■ Aim of the task: Return each line of the listing that has the word "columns" in it.

■ Dataset content:
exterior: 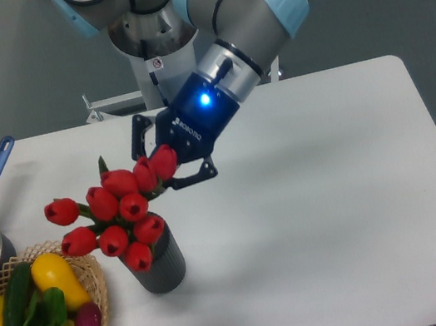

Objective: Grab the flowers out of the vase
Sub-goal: 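Lift the tulip bunch up out of the grey vase and carry it away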

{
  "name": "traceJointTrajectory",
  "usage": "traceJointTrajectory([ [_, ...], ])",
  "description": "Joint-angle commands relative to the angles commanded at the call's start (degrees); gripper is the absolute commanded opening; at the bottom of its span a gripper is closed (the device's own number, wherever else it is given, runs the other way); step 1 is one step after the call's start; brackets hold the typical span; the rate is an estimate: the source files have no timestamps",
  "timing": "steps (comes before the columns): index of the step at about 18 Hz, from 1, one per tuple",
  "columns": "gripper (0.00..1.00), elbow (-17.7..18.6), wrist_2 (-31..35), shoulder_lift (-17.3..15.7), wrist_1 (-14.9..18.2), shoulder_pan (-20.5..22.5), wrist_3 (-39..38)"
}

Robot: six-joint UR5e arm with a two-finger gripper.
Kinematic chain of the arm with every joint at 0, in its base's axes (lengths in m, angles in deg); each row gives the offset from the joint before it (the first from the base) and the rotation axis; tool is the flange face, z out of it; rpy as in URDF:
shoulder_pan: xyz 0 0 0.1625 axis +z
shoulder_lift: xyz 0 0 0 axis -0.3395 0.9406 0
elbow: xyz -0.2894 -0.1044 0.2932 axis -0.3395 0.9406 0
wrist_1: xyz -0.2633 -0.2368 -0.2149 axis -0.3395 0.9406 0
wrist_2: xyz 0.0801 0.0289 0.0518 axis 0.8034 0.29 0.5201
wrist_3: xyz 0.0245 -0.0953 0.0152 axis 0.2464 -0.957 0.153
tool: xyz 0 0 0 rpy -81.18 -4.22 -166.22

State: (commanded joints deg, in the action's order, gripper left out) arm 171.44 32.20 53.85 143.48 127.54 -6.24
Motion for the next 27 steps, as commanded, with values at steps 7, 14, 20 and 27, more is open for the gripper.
traceJointTrajectory([
  [7, 0.0, -4.93, -3.86, 0.09, 0.0, 6.58, -1.68],
  [14, 0.0, -5.72, -0.02, 2.98, -0.7, 14.58, 1.29],
  [20, 0.0, -5.55, 18.16, 4.74, -0.35, 16.7, 9.03],
  [27, 0.01, -5.72, 38.83, 9.4, -0.53, 16.53, 19.67],
])
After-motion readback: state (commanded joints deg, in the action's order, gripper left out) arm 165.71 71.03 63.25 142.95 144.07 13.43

■ Exercise output:
  "timing": "steps (comes before the columns): index of the step at about 18 Hz, from 1, one per tuple",
  "columns": "gripper (0.00..1.00), elbow (-17.7..18.6), wrist_2 (-31..35), shoulder_lift (-17.3..15.7), wrist_1 (-14.9..18.2), shoulder_pan (-20.5..22.5), wrist_3 (-39..38)"

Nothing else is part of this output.